On profit maximization, for example, firms are posited to push each line of action to the point of equating the relevant marginal revenue and marginal cost. Yet, answers of businessmen to questions about the factors affecting their decisions may show no such calculation. Still, if firms act as if they are trying to maximize profits, that is the relevant test of the associated hypothesis (pp. 15, 22, 31).

==Place in economic methodology==
Friedman is acknowledged as a pivotal figure in the Chicago school of economics. The essay can be read as a manifesto for that school. Still, Melvin Reder writes that a significant minority of Chicago-school economists such as Ronald Coase and James M. Buchanan have written as if "the validity of an economic theory lies in its intuitive appeal and/or its compatibility with a set of common-sense axioms rather than the conformity of its implications with empirical observation." Friedman's criterion of fruitfulness and usage of 'positive', however, seem to blur this point.

The essay's core claim and representation were by the late 1980s widely deployed in mainstream economics, even if methodological judgments, like other regulative judgments, are not purely positive. Its critics however, had by then long pointed out the flaw in Friedman's reasoning: by shielding assumptions from the requirement of realism, Friedman admits falsehoods as part of his theory. He defends against this by requiring only certain phenomena of interest to be explained, but as Samuelson pointed out, this can lead to unscientific cherry-picking of results.
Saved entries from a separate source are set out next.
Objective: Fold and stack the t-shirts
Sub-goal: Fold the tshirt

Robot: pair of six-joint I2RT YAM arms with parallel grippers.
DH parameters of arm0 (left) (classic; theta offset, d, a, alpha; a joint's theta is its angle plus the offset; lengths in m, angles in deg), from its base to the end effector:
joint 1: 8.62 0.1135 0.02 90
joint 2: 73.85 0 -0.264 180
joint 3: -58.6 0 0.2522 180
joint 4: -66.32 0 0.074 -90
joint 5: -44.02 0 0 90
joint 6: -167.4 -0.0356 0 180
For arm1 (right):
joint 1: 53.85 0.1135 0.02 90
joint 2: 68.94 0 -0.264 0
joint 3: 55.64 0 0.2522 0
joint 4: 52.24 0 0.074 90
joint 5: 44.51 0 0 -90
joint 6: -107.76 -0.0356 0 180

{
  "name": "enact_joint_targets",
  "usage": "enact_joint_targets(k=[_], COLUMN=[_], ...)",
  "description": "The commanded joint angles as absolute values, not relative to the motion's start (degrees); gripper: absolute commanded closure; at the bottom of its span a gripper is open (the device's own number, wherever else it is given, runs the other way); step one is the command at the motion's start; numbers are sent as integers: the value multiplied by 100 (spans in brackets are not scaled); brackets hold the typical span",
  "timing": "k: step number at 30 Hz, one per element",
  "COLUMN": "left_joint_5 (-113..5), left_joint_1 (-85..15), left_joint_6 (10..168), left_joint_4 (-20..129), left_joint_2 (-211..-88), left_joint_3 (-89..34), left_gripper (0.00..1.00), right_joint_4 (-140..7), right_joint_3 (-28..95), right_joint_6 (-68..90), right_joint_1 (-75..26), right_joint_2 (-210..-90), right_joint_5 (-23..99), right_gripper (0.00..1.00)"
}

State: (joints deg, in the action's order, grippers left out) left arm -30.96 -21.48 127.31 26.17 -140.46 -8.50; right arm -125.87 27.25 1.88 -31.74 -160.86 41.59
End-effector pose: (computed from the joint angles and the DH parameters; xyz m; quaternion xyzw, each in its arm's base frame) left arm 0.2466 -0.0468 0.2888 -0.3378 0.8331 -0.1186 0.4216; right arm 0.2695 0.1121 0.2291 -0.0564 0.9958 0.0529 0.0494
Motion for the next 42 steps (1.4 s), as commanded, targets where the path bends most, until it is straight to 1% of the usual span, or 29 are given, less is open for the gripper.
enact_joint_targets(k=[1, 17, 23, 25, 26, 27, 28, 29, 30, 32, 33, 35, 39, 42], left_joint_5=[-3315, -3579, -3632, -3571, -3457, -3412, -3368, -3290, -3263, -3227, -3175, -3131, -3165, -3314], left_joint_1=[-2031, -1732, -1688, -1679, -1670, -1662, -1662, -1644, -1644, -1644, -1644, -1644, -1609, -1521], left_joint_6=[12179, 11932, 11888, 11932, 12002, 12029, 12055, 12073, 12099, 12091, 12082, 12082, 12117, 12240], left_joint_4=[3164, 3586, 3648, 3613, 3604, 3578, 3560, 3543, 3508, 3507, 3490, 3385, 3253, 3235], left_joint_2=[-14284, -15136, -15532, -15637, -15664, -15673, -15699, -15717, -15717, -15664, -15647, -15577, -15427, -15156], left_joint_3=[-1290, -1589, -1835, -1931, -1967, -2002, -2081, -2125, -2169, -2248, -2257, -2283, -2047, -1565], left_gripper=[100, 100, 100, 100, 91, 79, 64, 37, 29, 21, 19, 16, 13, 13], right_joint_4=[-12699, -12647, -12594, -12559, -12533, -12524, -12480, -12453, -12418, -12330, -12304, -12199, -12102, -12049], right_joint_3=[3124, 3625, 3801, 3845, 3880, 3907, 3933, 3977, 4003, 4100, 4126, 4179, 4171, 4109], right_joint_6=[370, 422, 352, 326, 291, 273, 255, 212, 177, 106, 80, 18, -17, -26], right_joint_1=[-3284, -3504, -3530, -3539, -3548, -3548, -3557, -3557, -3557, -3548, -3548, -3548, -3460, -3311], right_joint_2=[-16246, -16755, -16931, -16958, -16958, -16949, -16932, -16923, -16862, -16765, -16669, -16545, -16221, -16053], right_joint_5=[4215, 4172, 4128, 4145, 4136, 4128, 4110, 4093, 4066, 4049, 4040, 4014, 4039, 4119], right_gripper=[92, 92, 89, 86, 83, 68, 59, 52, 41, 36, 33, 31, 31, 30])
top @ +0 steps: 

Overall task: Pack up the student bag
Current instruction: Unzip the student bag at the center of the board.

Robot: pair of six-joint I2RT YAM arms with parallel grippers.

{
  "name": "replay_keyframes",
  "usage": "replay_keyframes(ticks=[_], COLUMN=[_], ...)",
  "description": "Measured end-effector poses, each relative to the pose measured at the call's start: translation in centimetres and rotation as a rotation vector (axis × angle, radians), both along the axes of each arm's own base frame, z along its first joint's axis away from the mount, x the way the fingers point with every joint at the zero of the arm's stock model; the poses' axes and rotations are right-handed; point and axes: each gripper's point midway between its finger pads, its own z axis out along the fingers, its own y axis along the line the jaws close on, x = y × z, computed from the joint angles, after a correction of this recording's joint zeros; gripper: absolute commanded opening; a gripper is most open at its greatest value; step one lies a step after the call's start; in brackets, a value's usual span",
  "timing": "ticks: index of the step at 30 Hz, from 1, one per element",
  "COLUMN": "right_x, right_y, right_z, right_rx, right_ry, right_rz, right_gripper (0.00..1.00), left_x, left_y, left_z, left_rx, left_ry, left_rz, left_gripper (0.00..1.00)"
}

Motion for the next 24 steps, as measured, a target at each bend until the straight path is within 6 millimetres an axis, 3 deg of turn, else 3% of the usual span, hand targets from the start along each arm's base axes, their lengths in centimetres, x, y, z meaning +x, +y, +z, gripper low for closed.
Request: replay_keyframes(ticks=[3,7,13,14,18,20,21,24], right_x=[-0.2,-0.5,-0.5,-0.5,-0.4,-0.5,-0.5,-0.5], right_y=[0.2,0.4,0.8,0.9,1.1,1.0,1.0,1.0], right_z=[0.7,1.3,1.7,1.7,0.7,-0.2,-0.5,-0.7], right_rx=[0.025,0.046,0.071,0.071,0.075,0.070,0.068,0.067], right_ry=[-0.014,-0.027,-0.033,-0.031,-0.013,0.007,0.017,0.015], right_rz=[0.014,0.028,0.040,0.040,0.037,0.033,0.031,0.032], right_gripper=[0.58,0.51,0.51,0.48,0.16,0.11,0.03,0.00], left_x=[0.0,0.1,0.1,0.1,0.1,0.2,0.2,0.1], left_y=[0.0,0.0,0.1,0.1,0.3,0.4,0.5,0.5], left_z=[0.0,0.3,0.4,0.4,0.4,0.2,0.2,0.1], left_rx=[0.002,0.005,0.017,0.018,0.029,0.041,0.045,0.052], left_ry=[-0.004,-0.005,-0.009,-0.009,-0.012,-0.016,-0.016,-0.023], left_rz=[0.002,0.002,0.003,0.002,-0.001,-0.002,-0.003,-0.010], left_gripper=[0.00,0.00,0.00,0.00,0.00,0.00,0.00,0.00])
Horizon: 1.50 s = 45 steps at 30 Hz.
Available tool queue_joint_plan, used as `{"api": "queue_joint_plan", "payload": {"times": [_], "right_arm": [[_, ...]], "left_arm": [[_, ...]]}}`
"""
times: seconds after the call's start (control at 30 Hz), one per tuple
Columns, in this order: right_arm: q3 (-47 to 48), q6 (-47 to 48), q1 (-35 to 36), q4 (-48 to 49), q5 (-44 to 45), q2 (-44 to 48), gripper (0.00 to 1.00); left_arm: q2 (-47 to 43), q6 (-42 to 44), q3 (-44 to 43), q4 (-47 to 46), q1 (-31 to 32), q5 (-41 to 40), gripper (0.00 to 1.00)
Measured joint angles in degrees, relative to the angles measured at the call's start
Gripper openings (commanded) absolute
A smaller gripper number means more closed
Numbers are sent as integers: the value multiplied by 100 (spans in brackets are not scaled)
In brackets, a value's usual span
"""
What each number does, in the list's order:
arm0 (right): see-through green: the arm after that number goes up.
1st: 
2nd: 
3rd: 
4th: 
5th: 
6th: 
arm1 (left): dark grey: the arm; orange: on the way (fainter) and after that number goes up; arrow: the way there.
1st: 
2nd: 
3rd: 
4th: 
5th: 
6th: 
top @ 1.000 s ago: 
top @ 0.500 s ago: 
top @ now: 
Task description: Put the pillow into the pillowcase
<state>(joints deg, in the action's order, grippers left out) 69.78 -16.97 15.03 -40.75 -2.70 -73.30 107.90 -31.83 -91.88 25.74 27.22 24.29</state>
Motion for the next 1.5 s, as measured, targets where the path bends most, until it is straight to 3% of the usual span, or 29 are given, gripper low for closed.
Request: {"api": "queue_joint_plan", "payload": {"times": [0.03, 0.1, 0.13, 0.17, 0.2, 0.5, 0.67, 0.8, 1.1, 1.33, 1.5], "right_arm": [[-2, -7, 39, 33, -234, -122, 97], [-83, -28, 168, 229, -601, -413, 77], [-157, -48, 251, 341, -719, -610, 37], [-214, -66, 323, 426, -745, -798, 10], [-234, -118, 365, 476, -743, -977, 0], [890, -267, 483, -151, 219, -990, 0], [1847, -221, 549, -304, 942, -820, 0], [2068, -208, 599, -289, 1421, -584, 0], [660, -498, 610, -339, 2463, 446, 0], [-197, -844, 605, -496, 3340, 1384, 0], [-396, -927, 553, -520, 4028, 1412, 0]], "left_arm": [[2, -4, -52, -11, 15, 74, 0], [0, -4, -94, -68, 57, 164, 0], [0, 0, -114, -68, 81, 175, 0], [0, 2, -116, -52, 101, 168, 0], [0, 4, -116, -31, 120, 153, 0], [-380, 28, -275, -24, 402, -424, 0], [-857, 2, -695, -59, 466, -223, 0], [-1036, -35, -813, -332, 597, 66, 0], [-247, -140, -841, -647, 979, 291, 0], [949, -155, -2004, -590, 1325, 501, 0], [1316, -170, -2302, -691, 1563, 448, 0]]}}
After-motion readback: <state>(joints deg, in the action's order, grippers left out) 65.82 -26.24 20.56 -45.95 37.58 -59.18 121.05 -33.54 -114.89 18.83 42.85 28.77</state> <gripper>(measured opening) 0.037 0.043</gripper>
Samuelson dubbed Friedman's principle the F-Twist, avoiding naming it after Friedman directly out of courtesy.

Daniel M. Hausman described "The Methodology of Positive Economics" as "the most influential work on economic methodology of [the twentieth] century." He later noted that its influence was waning due to an empirical turn in economics that took place at the end the century, although by 2012 it still commonly served "as a way of avoiding awkward questions concerning simplifications, idealizations, and abstraction in economics rather than responding to them."

==Recepetion==
In a 1954 review for Econometrica, economist Frank Hahn criticized the book.